## Your assignment
Look for the line containing "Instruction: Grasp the" and the line containing "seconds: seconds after" in the entries below. Copy those two and all lines between them exactly, leaving out pictures.

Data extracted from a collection
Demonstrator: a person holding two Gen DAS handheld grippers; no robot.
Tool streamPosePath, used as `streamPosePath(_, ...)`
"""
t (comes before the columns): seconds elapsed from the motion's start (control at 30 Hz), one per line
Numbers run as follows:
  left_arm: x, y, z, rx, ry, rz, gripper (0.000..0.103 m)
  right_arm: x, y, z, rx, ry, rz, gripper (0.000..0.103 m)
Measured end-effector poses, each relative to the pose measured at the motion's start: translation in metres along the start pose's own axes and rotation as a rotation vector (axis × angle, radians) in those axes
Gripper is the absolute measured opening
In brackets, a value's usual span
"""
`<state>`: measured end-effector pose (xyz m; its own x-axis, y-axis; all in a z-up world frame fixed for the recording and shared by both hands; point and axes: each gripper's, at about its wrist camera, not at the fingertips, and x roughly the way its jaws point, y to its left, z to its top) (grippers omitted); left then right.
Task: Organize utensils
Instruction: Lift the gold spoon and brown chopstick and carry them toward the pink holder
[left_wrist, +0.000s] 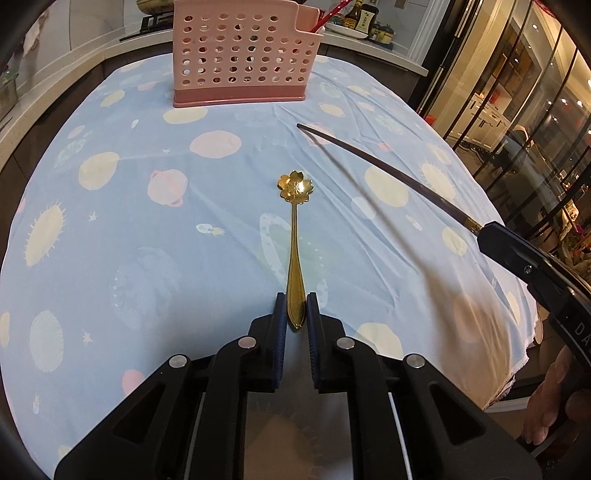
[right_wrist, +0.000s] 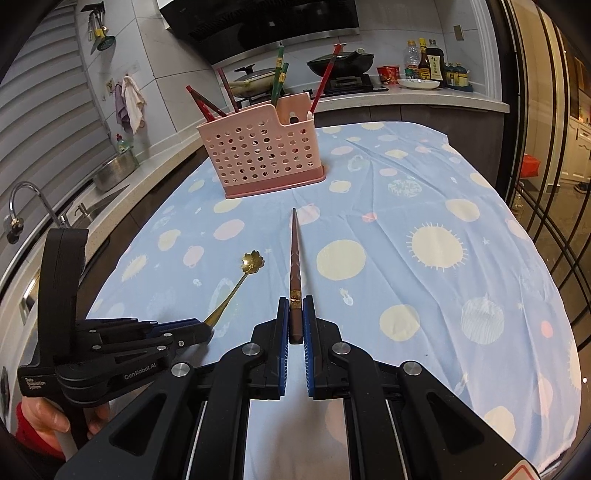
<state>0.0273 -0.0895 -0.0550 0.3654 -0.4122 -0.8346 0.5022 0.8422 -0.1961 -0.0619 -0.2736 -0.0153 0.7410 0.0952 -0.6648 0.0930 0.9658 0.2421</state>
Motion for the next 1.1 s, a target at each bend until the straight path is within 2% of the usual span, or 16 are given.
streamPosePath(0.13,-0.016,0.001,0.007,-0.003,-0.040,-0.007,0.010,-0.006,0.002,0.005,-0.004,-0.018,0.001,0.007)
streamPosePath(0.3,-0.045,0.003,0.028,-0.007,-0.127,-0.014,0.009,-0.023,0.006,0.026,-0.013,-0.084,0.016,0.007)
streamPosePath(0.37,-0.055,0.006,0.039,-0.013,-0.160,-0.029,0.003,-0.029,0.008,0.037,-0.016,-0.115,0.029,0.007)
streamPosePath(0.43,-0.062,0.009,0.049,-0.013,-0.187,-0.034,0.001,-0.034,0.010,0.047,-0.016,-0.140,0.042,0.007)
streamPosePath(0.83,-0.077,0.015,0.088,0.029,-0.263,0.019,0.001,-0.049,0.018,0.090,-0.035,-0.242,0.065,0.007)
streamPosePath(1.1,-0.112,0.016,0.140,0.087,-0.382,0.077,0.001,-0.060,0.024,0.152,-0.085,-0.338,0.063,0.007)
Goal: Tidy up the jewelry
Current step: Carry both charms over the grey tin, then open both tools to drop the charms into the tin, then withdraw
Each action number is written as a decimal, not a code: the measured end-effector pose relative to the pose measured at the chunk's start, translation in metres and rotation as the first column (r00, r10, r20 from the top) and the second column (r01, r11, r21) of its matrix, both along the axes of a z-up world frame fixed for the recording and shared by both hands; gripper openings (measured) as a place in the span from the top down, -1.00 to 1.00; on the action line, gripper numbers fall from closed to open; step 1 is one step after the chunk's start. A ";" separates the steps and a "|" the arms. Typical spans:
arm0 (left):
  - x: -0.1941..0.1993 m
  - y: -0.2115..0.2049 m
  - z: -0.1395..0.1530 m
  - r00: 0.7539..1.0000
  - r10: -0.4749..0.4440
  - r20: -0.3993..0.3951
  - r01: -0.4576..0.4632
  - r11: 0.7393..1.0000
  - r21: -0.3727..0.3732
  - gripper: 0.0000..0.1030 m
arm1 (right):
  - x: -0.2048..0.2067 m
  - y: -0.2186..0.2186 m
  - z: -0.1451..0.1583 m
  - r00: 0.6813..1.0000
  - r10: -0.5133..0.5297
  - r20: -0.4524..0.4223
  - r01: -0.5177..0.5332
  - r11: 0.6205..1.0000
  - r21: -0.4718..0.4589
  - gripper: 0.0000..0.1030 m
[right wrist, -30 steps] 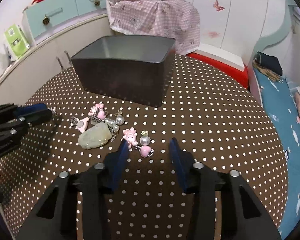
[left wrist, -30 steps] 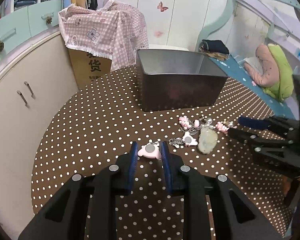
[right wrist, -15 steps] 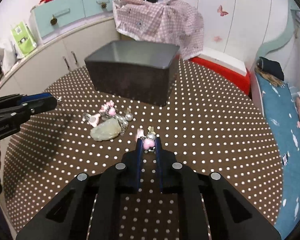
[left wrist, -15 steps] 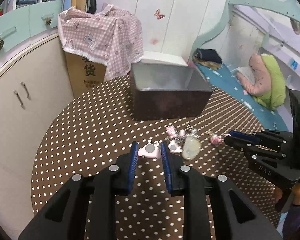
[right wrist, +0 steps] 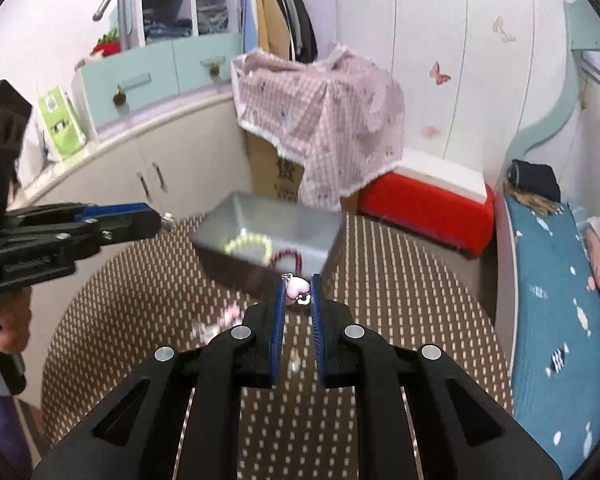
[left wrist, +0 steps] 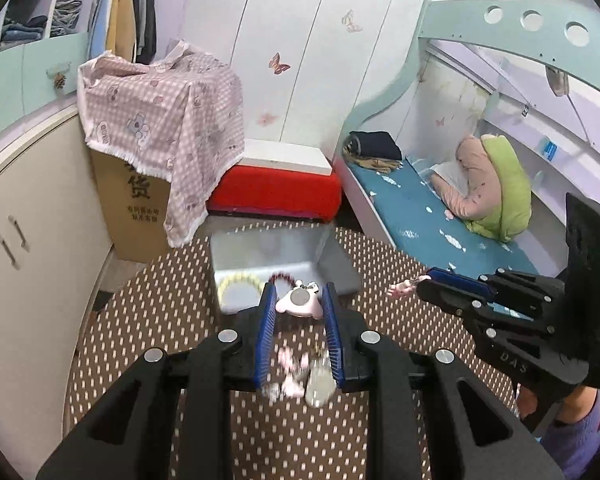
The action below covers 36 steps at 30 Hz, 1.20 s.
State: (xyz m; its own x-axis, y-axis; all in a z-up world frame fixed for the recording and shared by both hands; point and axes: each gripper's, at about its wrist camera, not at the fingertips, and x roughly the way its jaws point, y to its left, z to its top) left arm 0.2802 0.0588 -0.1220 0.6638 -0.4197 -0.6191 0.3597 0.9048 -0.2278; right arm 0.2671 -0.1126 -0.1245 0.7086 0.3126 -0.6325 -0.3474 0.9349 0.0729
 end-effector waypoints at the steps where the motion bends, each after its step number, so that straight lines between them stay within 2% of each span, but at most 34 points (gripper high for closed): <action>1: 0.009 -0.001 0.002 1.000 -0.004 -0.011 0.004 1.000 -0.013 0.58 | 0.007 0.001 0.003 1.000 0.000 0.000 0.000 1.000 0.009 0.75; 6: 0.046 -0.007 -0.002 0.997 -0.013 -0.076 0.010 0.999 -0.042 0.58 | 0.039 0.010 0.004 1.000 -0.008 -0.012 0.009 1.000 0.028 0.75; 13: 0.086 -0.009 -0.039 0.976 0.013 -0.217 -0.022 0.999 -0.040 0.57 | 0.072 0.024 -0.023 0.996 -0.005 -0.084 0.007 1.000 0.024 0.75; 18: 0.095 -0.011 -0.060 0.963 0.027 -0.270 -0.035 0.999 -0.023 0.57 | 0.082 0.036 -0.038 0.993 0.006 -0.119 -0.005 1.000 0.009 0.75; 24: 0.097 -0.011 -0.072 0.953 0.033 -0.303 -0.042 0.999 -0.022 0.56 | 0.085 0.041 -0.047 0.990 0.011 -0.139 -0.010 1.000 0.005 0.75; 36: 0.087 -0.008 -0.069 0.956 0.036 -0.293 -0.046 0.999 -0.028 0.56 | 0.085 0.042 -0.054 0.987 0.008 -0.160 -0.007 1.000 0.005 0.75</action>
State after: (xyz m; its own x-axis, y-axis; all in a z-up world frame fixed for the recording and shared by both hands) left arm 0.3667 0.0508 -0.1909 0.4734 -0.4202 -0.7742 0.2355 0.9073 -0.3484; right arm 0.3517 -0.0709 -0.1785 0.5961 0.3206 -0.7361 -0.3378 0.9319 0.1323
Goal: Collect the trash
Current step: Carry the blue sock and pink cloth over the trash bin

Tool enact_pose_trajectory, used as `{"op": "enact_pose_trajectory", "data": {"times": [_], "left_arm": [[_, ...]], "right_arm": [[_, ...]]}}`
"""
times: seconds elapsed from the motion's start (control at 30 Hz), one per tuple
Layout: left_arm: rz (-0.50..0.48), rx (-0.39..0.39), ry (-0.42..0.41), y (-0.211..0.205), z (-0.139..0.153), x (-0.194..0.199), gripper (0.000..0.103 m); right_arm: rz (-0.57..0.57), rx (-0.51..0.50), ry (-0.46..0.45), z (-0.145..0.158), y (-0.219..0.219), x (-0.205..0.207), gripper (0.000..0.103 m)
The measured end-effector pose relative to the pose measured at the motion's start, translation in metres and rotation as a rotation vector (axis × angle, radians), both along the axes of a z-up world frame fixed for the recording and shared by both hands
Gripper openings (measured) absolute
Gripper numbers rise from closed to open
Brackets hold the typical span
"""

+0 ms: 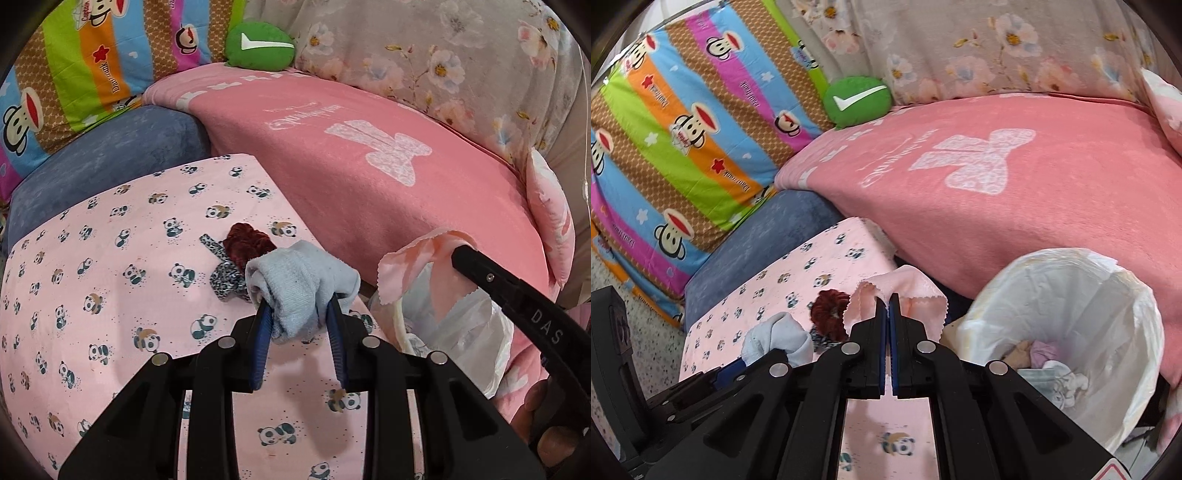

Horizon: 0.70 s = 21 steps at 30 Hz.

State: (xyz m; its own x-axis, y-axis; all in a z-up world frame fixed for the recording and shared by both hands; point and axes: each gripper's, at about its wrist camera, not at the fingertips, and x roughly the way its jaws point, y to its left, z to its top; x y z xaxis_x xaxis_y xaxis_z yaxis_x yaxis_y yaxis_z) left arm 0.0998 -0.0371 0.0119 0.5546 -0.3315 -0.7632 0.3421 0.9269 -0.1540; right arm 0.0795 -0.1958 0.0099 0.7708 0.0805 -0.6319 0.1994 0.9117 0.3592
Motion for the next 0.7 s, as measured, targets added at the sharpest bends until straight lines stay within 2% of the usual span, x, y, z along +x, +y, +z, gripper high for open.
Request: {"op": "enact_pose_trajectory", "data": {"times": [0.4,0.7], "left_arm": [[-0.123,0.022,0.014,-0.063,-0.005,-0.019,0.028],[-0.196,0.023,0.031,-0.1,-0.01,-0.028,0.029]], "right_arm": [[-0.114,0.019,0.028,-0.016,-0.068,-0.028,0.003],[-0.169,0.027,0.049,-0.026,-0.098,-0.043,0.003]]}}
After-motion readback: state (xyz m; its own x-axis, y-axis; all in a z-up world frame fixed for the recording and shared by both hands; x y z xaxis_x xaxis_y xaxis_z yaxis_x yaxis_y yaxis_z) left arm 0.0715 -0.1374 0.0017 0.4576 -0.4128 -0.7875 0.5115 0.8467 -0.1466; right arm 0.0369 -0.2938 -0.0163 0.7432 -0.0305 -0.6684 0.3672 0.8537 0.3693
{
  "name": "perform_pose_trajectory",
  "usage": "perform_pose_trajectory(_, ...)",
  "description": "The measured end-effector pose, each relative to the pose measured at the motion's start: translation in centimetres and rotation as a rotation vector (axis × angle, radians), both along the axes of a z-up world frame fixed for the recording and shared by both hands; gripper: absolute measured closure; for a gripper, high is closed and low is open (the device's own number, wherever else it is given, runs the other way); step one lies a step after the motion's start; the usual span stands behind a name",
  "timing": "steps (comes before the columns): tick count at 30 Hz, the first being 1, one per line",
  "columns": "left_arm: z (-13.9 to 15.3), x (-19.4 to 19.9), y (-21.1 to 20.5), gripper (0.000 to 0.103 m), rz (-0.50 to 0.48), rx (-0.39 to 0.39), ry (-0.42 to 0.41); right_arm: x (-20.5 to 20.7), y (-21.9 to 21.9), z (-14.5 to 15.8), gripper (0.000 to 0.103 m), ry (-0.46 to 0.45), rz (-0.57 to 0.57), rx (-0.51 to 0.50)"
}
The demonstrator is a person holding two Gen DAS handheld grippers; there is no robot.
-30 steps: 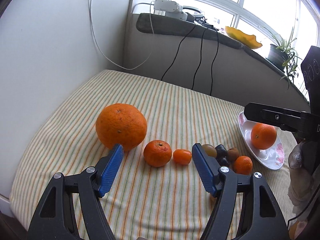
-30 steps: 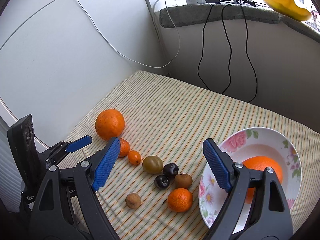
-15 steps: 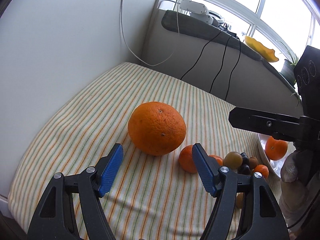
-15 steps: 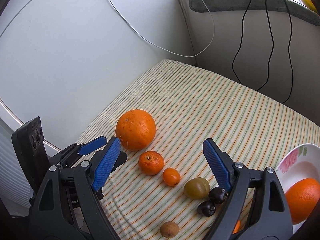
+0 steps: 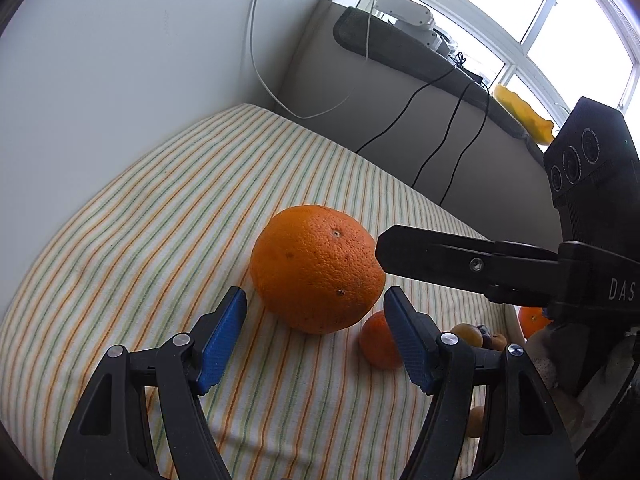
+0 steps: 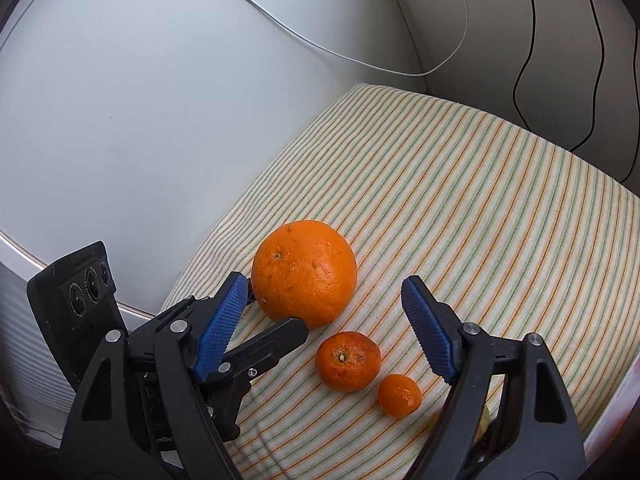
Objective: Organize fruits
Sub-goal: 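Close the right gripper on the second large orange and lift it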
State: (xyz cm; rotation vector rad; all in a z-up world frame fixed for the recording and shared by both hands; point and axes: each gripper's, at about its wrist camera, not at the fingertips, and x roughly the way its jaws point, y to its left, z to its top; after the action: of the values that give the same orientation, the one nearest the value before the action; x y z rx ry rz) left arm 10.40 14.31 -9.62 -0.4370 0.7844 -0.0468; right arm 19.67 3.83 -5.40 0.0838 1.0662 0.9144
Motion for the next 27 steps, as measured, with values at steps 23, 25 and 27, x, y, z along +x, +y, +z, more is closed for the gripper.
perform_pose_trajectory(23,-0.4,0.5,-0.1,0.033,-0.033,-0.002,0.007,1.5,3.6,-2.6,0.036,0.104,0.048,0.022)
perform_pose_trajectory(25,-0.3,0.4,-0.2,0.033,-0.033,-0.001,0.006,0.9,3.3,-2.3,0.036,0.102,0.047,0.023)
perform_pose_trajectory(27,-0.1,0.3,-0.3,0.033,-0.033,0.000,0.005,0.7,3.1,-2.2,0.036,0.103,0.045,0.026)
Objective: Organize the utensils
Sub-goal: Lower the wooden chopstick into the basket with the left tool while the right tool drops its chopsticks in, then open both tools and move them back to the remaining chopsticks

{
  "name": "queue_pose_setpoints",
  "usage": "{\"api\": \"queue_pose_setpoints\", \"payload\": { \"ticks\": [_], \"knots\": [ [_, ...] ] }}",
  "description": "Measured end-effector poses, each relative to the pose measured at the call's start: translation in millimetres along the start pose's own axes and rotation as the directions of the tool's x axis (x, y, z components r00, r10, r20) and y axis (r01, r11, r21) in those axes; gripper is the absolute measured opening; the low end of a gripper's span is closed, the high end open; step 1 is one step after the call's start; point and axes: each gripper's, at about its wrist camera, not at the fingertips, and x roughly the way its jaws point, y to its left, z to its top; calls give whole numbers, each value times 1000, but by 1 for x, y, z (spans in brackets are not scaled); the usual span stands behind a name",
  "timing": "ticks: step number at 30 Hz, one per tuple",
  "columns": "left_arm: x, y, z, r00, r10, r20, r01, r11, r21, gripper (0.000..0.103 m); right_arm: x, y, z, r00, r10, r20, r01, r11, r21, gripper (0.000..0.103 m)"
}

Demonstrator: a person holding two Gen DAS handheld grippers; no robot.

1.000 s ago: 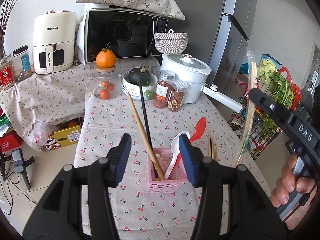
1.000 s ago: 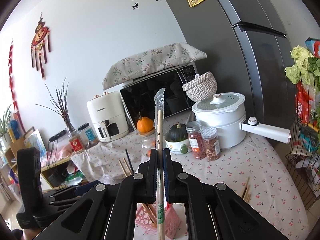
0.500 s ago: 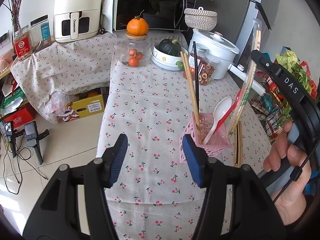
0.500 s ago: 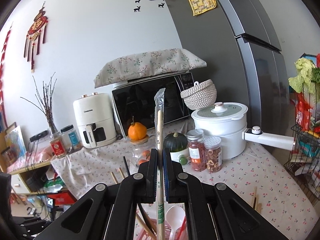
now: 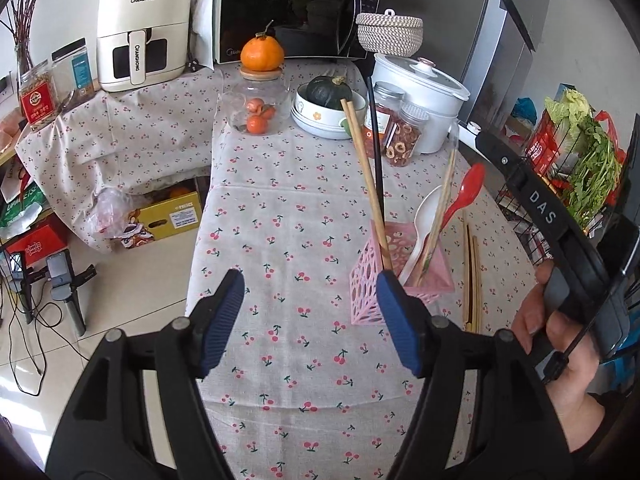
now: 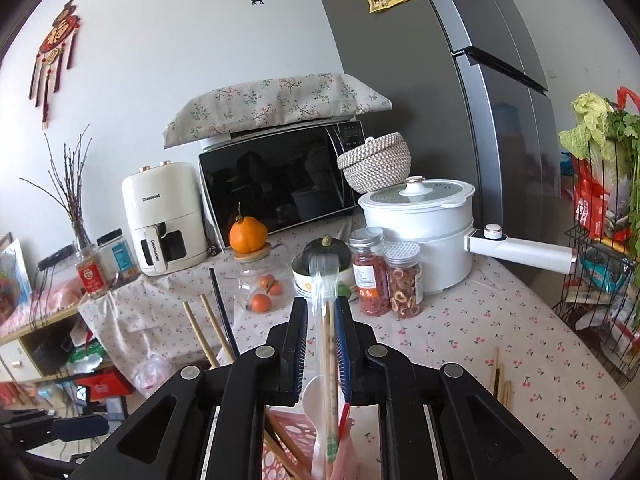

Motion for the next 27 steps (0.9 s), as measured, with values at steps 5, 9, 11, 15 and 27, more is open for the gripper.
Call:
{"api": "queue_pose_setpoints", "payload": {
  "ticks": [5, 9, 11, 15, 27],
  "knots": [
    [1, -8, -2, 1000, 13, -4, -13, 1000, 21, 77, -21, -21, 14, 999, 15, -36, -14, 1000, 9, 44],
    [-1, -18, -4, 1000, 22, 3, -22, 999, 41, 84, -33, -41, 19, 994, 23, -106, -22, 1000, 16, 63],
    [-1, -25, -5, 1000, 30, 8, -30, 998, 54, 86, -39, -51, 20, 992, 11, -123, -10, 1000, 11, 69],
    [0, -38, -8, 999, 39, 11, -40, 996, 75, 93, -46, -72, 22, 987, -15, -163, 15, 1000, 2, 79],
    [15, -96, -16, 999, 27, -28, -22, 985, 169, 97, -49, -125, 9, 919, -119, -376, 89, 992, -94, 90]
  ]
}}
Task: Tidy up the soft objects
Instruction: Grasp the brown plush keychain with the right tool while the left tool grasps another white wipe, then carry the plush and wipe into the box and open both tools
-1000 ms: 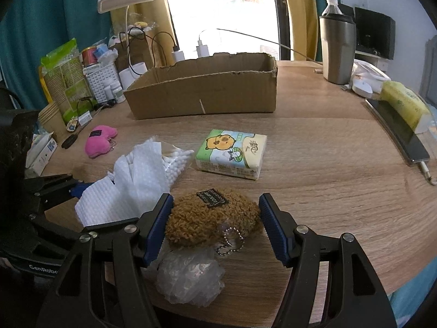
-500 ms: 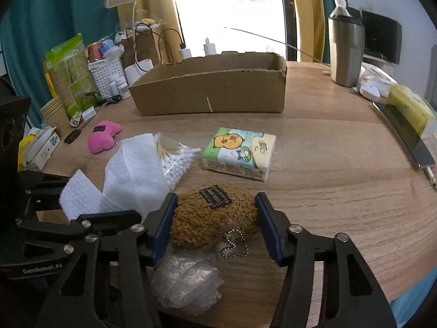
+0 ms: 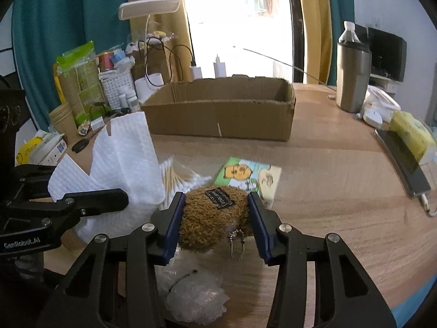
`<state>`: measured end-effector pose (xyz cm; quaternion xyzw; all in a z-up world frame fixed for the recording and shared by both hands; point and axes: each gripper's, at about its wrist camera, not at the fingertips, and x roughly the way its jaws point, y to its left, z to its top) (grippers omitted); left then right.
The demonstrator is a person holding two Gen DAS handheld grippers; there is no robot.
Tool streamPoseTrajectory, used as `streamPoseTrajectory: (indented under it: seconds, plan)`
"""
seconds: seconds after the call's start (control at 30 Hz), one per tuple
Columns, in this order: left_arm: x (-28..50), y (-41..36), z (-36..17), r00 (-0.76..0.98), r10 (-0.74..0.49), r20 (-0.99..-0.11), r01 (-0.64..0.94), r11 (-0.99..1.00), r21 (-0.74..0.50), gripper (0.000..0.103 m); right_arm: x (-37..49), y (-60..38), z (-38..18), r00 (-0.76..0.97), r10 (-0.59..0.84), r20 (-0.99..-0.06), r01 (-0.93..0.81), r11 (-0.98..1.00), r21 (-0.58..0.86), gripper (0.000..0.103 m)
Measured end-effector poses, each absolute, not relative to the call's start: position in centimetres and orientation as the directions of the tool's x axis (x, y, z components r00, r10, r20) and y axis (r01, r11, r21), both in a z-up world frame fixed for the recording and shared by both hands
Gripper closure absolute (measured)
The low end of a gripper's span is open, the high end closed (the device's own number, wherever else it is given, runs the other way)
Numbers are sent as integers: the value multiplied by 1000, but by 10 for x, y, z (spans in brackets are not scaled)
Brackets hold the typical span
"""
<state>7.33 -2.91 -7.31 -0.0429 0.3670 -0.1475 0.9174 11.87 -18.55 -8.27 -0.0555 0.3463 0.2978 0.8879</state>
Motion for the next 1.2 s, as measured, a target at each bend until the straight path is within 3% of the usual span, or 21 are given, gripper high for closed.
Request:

## Answer box
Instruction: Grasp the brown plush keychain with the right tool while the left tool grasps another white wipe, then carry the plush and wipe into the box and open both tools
-1000 ms: 
-500 ms: 
+0 ms: 
`<state>`: measured end-effector pose (xyz cm; quaternion xyzw; all in a z-up world frame fixed for the recording and shared by both hands; point and axes: each gripper's, at about its wrist camera, not at the fingertips, and x roughly the way its jaws point, y to its left, z to its top) (grippers omitted); left then right.
The demonstrator is a person holding two Gen DAS handheld grippers; there is no robot.
Tool streamPoseTrajectory, used as `streamPoseTrajectory: (indented under it: seconds, plan)`
"""
seconds: seconds after the call's start (control at 30 Hz), one per tuple

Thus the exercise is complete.